Portraits of Anxiety
4-channel, 8-minute durational video, sound, and glass installation, 270m2
Portraits of Anxiety situates four performers within the four fundamental elements—wind, earth, fire and water—to stage anxiety as a condition that is both intensely personal and deeply primal. Over an eight‑minute cycle, each portrait moves from calm through gradual escalation to a point of crisis and back to a provisional “calm,” enacting the looping temporality of anxious experience rather than a simple arc of breakdown and recovery. By binding each body to a specific element, the work proposes anxiety not only as a psychological state but as a fundamental aspect of existence, shaped by and inseparable from the environments we inhabit.
Through the interplay of video and layers of reflective sheet glass, each projection dissolves from an image into an immersive, ganzfeld‑like atmospheric environment, suggesting that anxiety is not contained within the individual but permeates our collective awareness. Viewers see their own reflections merging with those of the performers in a refractive spatial dialogue, making visible the way anxiety saturates contemporary life and implicating the audience in the emotional field it generates. Portraits of Anxiety embodies a pared‑back optical clarity with considerable psychological depth. The result is an installation that is technically spare yet conceptually dense.

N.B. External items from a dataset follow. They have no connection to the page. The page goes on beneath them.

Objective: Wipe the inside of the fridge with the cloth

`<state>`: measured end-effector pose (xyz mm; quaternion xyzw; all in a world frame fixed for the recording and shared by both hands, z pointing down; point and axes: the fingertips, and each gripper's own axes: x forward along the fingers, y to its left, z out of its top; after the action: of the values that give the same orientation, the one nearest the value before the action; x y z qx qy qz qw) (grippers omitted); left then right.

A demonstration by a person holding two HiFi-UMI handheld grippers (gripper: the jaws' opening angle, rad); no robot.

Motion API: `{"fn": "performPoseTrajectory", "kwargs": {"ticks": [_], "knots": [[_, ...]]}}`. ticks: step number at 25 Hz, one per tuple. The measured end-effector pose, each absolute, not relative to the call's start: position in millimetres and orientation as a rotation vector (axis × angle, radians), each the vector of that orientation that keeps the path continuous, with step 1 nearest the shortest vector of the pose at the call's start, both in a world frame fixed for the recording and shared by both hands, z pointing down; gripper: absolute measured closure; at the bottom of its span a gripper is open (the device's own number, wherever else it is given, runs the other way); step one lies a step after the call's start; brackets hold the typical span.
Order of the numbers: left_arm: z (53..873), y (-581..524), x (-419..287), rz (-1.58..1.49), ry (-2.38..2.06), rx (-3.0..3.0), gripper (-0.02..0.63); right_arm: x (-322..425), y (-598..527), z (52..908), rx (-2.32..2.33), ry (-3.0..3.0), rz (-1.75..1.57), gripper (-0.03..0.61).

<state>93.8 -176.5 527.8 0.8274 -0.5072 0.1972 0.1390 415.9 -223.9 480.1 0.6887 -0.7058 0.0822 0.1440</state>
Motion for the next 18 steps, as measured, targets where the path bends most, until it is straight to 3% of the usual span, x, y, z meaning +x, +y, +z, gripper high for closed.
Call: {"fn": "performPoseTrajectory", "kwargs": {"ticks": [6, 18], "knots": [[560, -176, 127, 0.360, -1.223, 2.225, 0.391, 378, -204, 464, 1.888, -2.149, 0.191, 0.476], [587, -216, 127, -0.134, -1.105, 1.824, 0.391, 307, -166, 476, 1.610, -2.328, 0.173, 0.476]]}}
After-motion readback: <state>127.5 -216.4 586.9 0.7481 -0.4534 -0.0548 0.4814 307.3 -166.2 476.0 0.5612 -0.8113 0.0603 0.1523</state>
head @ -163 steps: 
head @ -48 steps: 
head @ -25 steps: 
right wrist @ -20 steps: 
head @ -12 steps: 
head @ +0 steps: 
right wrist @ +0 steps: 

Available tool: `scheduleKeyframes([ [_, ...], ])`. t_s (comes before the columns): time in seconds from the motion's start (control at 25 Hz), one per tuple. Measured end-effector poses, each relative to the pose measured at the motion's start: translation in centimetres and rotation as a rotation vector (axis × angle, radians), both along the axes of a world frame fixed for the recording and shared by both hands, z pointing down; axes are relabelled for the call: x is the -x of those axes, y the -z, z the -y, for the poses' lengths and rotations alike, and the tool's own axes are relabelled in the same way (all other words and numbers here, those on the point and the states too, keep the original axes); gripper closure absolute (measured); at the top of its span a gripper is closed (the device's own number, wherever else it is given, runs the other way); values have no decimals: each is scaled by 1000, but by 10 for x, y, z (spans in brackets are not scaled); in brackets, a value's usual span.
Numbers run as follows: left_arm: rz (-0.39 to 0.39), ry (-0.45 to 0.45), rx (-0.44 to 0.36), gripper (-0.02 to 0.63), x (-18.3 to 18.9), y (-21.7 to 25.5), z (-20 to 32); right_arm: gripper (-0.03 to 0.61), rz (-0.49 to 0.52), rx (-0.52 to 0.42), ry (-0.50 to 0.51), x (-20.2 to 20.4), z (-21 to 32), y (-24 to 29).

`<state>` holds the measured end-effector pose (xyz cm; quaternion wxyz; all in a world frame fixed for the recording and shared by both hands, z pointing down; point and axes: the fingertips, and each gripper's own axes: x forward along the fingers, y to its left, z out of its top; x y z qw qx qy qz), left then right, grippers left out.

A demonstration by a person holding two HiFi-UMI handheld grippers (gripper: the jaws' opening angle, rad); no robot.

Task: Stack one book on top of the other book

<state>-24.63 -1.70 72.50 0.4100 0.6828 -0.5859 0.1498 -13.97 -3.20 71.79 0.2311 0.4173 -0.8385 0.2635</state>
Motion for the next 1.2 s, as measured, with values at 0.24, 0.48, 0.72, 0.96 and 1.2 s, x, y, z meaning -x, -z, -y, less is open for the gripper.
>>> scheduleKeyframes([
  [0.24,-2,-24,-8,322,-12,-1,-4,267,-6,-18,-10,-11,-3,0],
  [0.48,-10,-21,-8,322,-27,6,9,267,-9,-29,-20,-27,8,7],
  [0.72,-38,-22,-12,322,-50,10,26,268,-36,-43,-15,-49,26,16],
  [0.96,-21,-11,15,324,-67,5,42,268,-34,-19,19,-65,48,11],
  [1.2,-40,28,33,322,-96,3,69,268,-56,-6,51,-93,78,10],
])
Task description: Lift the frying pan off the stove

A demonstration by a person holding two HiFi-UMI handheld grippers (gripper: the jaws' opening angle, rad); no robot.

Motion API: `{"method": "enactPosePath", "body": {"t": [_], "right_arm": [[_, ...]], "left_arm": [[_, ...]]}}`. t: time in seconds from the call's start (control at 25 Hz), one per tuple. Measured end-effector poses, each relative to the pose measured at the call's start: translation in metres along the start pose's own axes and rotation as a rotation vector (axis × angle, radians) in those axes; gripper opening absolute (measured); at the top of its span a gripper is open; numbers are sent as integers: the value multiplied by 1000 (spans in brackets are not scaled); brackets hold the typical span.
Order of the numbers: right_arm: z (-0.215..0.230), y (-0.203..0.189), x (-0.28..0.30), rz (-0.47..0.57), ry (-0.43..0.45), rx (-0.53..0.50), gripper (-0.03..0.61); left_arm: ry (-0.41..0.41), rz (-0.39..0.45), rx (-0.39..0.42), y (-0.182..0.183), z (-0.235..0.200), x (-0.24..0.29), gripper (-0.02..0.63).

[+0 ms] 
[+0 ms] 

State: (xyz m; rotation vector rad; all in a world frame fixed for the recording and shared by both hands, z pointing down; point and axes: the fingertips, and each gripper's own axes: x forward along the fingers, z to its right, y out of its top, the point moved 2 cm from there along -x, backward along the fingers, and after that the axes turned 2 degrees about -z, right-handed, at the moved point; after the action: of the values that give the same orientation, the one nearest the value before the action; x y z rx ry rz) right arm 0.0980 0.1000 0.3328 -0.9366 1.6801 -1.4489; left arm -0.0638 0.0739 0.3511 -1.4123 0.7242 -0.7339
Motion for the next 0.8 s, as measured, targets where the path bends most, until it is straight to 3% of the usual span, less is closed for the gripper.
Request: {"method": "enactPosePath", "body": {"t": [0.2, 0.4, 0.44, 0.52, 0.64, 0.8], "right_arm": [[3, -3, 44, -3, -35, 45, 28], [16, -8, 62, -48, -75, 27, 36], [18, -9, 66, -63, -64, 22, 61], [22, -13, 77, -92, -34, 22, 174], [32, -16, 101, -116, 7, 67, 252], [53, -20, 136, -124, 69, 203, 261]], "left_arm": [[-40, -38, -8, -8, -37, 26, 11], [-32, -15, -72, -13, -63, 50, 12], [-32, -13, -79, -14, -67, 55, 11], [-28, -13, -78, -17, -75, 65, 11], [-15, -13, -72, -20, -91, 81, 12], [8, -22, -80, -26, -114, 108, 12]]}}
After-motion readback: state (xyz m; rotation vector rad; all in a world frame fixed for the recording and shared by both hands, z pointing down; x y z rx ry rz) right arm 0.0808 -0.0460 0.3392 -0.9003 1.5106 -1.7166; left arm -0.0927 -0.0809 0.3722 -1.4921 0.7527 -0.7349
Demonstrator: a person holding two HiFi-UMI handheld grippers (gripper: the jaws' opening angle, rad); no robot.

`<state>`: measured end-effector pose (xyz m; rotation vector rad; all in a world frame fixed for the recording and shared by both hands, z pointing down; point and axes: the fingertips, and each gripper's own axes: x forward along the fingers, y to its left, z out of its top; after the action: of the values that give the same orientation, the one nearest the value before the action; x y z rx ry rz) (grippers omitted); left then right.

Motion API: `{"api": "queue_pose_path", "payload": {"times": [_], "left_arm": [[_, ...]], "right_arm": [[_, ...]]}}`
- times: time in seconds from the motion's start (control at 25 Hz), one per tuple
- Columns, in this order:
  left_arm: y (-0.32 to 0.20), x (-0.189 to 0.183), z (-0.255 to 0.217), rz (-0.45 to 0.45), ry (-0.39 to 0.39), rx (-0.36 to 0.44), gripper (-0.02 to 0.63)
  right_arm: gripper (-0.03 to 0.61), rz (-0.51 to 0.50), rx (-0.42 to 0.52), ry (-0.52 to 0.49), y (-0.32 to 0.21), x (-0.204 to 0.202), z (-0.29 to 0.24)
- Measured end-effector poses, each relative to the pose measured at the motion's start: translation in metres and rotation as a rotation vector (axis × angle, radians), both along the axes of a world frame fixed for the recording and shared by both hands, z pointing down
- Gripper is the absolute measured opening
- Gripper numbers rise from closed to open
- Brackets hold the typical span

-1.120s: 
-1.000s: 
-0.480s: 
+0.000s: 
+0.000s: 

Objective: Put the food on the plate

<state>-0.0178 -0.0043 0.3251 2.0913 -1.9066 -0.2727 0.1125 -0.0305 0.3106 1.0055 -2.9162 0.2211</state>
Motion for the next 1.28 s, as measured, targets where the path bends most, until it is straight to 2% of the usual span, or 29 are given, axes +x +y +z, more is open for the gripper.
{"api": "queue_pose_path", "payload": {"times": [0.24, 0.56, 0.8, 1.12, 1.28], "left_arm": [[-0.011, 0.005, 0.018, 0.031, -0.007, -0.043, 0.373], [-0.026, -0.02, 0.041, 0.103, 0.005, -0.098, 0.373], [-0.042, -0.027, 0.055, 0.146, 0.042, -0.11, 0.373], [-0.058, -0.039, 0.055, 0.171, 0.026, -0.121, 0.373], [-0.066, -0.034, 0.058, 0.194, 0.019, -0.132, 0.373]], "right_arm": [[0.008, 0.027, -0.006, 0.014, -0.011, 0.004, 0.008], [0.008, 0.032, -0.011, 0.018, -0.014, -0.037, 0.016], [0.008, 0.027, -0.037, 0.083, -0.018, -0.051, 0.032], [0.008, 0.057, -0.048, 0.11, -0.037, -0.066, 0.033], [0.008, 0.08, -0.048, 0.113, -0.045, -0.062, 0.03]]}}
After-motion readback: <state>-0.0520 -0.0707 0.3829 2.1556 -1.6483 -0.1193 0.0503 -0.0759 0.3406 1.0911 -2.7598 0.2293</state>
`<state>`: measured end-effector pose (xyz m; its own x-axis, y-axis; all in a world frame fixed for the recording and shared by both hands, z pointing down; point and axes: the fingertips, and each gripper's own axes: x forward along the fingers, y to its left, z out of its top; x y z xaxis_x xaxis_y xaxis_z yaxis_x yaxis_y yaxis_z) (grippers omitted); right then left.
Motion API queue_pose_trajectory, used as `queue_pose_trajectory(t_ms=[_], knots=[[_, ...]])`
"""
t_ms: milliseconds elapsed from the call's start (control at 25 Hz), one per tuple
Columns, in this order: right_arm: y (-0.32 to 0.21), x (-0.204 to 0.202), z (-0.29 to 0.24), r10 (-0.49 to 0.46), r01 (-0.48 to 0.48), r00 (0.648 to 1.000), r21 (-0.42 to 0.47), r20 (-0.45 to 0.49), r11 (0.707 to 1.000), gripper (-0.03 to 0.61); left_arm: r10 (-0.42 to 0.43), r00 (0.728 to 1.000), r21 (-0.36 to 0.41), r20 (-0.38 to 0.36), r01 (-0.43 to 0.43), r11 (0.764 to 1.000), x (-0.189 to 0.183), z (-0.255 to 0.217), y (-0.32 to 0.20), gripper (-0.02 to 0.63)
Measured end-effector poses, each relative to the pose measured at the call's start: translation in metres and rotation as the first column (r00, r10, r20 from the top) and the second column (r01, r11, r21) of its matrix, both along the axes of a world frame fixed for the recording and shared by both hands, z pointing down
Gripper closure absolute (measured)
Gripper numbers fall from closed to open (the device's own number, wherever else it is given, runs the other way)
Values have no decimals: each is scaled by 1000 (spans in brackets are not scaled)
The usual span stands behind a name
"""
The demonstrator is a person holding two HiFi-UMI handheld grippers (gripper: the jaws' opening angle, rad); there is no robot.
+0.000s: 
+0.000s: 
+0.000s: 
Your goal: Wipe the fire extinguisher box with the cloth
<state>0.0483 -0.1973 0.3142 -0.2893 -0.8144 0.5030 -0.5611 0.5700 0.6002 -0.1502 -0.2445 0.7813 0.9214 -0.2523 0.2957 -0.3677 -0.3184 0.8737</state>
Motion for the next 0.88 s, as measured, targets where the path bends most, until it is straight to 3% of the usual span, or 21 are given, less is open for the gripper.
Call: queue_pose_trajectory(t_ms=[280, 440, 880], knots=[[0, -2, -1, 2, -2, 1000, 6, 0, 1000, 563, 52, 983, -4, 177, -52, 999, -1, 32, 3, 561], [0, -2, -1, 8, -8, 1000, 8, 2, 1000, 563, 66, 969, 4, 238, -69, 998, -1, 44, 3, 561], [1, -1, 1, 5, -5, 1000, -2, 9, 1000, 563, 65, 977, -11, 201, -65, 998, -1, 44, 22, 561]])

Experience the immersive nature of the installation in the video below, overlaid with the work’s original sound composition.
Immersive video of Kate Baker’s Portraits of Anxiety, a 4-channel video, sound, and glass installation. As experienced at The Shanghai Museum of Glass, 2024 -2025.
Portraits of Anxiety 2024-2025 Installation view, as part of ‘Difficult Knowledge’ at Shanghai Museum of Glass, Shanghai
Acquired for the museum’s permanent collection.